Data extracted from a collection>
==============================

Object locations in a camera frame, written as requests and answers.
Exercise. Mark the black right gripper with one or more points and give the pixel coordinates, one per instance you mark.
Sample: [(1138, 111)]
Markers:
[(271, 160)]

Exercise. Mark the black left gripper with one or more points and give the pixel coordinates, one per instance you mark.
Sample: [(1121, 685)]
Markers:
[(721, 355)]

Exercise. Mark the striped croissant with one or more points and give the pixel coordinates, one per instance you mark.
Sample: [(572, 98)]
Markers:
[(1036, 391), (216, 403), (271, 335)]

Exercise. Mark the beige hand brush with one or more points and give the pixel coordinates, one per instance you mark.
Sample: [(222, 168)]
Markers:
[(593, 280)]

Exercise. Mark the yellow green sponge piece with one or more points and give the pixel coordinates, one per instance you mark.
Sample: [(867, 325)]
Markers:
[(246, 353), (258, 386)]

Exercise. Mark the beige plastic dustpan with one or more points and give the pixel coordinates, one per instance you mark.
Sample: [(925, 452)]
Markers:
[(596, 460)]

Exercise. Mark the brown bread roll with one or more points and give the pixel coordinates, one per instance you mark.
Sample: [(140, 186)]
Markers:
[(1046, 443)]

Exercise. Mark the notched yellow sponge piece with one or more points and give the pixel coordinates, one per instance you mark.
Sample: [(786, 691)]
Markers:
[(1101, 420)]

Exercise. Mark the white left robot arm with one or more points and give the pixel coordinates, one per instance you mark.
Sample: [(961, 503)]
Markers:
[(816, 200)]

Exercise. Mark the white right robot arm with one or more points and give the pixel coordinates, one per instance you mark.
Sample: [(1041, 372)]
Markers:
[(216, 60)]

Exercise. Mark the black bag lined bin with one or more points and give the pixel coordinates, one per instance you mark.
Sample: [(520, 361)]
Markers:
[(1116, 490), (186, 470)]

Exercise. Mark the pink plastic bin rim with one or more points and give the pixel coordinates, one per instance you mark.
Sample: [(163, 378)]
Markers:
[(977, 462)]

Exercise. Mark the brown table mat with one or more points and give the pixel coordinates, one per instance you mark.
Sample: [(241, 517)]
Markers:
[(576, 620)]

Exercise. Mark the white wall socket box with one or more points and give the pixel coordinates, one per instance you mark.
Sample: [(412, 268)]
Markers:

==============================

WORK TASK>
Nothing but an exact reproduction of the entries is wanted.

RESPONSE TO THE TASK>
Object locations in a camera frame, written as requests and answers.
Exercise. Mark the black right gripper with one or more points and give the pixel coordinates, one per instance you mark.
Sample: [(1138, 111)]
Markers:
[(271, 160)]

Exercise. Mark the black left gripper with one or more points and give the pixel coordinates, one per instance you mark.
Sample: [(1121, 685)]
Markers:
[(721, 355)]

Exercise. Mark the striped croissant with one or more points and give the pixel coordinates, one per instance you mark.
Sample: [(572, 98)]
Markers:
[(1036, 391), (216, 403), (271, 335)]

Exercise. Mark the beige hand brush with one or more points and give the pixel coordinates, one per instance you mark.
Sample: [(222, 168)]
Markers:
[(593, 280)]

Exercise. Mark the yellow green sponge piece with one or more points and give the pixel coordinates, one per instance you mark.
Sample: [(867, 325)]
Markers:
[(246, 353), (258, 386)]

Exercise. Mark the beige plastic dustpan with one or more points and give the pixel coordinates, one per instance you mark.
Sample: [(925, 452)]
Markers:
[(596, 460)]

Exercise. Mark the brown bread roll with one or more points and give the pixel coordinates, one per instance you mark.
Sample: [(140, 186)]
Markers:
[(1046, 443)]

Exercise. Mark the notched yellow sponge piece with one or more points and give the pixel coordinates, one per instance you mark.
Sample: [(786, 691)]
Markers:
[(1101, 420)]

Exercise. Mark the white left robot arm with one or more points and give the pixel coordinates, one per instance you mark.
Sample: [(961, 503)]
Markers:
[(816, 200)]

Exercise. Mark the white right robot arm with one or more points and give the pixel coordinates, one per instance you mark.
Sample: [(1041, 372)]
Markers:
[(216, 60)]

Exercise. Mark the black bag lined bin with one or more points and give the pixel coordinates, one per instance you mark.
Sample: [(520, 361)]
Markers:
[(1116, 490), (186, 470)]

Exercise. Mark the pink plastic bin rim with one or more points and give the pixel coordinates, one per instance you mark.
Sample: [(163, 378)]
Markers:
[(977, 462)]

Exercise. Mark the brown table mat with one or more points and give the pixel coordinates, one per instance you mark.
Sample: [(241, 517)]
Markers:
[(576, 620)]

Exercise. Mark the white wall socket box with one or more points and give the pixel coordinates, one per instance you mark.
Sample: [(412, 268)]
Markers:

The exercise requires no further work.